The paper is published in ICCVW 2019 (VOT2019).
arXiv, ICCV2019 openaccess version, poster.
Please cite our paper if you are inspired by this idea.
@InProceedings{Zhang_2019_ICCVW,
author = {Zhang, Lichao and Danelljan, Martin and Gonzalez-Garcia, Abel and van de Weijer, Joost and Shahbaz Khan, Fahad},
title = {Multi-Modal Fusion for End-to-End RGB-T Tracking},
booktitle = {The IEEE International Conference on Computer Vision (ICCV) Workshops},
month = {Oct},
year = {2019}
}
We propose an end-to-end tracking framework for fusing the RGB and TIR modalities in RGB-T tracking. Our baseline tracker is DiMP (Discriminative Model Prediction), which employs a carefully designed target prediction network trained end-to-end using a discriminative loss. We analyze the effectiveness of modality fusion in each of the main components in DiMP, i.e. feature extractor, target estimation network, and classifier. We consider several fusion mechanisms acting at different levels of the framework, including pixel-level, feature-level and response-level. Our tracker is trained in an end-to-end manner, enabling the components to learn how to fuse the information from both modalities.

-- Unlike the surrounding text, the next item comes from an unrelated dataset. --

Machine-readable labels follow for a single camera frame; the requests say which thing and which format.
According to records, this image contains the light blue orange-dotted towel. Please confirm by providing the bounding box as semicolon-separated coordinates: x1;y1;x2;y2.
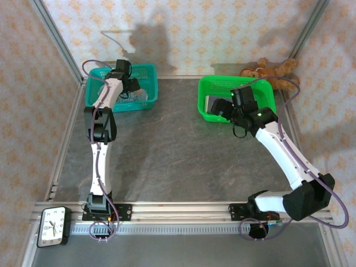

As data to train our model, we generate a large-scale RGB-T dataset by considering an annotated RGB tracking dataset (GOT-10k) and synthesizing paired TIR images using an image-to-image translation approach. We perform extensive experiments on VOT-RGBT2019 dataset and RGBT210 dataset, evaluating each type of modality fusing on each model component. The results show that the proposed fusion mechanisms improve the performance of the single modality counterparts. We obtain our best results when fusing at the feature-level on both the IoU-Net and the model predictor, obtaining an EAO score of 0.391 on VOT-RGBT2019 dataset. With this fusion mechanism we achieve the state-of-the-art performance on RGBT210 dataset.
The pre-trained mfDiMP;
The pre-trained DiMP.
The results are available for comparison.
[1] Goutam Bhat, Martin Danelljan, Luc Van Gool, Radu Timofte. Learning Discriminative Model Prediction for Tracking. In ICCV 2019.